To do: Tell how many lines in the data below contain "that", using one number as the whole reply.

Material provided:

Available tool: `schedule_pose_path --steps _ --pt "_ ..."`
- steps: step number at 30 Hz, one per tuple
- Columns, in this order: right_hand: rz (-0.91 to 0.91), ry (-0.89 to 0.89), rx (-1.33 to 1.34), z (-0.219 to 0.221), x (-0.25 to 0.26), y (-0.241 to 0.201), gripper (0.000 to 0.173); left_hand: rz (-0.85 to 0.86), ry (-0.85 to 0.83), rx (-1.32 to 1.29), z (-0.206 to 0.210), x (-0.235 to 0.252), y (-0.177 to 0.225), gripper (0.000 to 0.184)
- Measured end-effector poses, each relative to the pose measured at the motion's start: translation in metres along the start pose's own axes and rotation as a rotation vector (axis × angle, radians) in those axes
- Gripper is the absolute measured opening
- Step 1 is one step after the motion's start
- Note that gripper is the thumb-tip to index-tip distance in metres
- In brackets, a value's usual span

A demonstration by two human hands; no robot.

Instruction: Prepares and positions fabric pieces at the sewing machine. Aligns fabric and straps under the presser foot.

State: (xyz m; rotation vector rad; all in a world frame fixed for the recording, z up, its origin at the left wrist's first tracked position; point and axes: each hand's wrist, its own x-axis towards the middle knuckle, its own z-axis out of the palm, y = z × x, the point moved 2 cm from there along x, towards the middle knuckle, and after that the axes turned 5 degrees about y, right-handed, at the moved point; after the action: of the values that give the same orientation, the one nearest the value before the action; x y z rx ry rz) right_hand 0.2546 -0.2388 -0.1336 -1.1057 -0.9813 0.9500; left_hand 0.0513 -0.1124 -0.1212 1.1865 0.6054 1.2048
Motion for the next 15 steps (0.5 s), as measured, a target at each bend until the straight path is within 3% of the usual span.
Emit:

Finished task: 2